Закопченные лица, слезы, страдания, грязь, неубранные улицы, мертвые тела, воровство – все отражается в рассказах о блокаде. Каждый поступок получал оценку, основанную на представлениях о цивилизованности. Казалось, привыкали к приметам осадного времени, но следующий день увеличивал их число, а сами они становились более ужасающими. С ними не сразу успевали свыкнуться. И разговоры о происшествиях с неизменным подчеркиванием отступлений от общепринятых обычаев становились нескончаемыми: этическая норма посредством этих рассказов продолжала оставаться актуальной и живой.
Рассказы о прошлой и будущей жизни
1
Рассказы о прошлой и будущей жизни стали обыкновением в блокадные дни. В том, что они велись, ничего необычного не было – это характерный и традиционный повседневный ритуал. Иное дело их содержание и доминанты. Они весьма точно отразили ритм «смертного времени» с его упрощением быта и деградацией личности. Чаще и охотнее всего говорили о продуктах, причем все – писатели, артисты, школьники, рабочие, домохозяйки[1602].

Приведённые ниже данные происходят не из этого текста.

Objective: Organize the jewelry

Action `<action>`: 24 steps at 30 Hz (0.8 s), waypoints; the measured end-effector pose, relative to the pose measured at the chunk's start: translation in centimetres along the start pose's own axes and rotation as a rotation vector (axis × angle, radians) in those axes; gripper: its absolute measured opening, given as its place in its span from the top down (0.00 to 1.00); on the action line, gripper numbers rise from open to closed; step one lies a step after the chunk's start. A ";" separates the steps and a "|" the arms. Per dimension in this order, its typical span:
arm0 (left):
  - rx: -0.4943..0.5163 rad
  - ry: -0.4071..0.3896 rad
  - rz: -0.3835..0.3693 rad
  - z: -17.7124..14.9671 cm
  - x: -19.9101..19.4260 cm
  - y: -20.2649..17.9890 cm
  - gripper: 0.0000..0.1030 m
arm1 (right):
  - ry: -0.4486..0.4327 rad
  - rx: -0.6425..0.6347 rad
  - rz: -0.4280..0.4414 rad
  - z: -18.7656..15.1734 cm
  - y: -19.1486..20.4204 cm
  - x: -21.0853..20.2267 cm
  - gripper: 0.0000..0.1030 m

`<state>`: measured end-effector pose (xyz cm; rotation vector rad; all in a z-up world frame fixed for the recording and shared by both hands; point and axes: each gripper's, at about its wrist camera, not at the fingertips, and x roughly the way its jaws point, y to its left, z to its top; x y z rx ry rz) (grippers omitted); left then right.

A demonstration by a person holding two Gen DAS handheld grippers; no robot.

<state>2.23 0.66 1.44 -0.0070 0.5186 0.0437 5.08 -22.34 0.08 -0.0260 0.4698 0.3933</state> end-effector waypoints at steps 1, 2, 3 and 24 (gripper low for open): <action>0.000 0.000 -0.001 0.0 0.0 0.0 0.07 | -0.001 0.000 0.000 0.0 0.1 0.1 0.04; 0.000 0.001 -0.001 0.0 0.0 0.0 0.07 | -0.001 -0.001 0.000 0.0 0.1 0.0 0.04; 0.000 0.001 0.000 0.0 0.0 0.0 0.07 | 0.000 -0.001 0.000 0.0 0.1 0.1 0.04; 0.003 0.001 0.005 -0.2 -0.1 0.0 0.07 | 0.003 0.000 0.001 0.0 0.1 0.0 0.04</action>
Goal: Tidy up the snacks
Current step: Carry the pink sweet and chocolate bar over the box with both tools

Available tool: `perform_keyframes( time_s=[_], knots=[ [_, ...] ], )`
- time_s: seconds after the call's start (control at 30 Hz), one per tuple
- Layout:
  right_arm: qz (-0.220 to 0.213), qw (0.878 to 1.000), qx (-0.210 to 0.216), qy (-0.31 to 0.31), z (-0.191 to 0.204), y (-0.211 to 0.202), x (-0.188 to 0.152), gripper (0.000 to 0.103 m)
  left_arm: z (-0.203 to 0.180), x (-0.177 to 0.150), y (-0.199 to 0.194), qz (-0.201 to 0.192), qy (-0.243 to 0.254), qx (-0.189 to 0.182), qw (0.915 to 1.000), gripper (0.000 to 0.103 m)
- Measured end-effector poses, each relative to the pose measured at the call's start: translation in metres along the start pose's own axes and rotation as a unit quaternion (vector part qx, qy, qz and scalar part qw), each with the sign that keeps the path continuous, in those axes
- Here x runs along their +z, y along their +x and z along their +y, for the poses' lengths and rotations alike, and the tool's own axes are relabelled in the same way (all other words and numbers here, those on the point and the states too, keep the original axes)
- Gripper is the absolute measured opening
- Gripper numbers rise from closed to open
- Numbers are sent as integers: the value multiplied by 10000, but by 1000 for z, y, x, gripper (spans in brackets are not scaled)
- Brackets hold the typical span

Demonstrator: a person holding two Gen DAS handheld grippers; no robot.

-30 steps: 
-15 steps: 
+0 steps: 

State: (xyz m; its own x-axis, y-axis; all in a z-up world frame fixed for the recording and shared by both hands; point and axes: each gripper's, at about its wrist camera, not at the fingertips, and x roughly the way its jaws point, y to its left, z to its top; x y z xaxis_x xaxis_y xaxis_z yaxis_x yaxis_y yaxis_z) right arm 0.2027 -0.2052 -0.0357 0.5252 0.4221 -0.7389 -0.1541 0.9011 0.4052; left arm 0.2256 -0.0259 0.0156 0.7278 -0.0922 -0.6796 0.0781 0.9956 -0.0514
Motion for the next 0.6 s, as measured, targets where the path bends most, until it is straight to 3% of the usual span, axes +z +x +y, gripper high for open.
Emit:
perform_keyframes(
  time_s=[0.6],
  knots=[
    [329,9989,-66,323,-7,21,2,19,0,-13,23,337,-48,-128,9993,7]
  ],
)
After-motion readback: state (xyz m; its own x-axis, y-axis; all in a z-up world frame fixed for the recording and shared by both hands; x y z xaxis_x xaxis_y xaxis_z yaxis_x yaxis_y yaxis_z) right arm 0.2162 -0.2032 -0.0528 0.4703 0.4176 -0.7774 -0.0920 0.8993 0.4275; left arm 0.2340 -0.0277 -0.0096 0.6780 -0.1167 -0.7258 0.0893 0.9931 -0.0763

«Сейчас легко вести непринужденную беседу в гостях – достаточно заговорить о еде», – отмечал И. Меттер[1603]. Блокадники стали быстро осознавать патологичность этих разговоров, их продолжительность, страстность, однообразие и повторяемость[1604].
Запрет на такие разговоры можно счесть одной из форм самоконтроля, но едва ли он был эффективным. Бесконечным рассказам о еде трудно было что-то противопоставить в условиях «досуга», определенного болезнями, истощением, ограниченностью в передвижениях, отсутствием света, тепла и, наконец, бомбежками – именно в бомбоубежищах они начинались быстрее всего. В этом запрете было что-то искусственное, похожее на игру. Так, в одном из госпиталей во время ночных дежурств запрещено было говорить о еде, о себе и своих родных и даже о войне, а нарушившие правило подвергались штрафу[1605]. Наказанием грозила школьникам за такие разговоры и педагог К. Ползикова-Рубец – но едва ли она рискнула бы отнять у них, как обещала, «хлебные корочки» в виде штрафа[1606].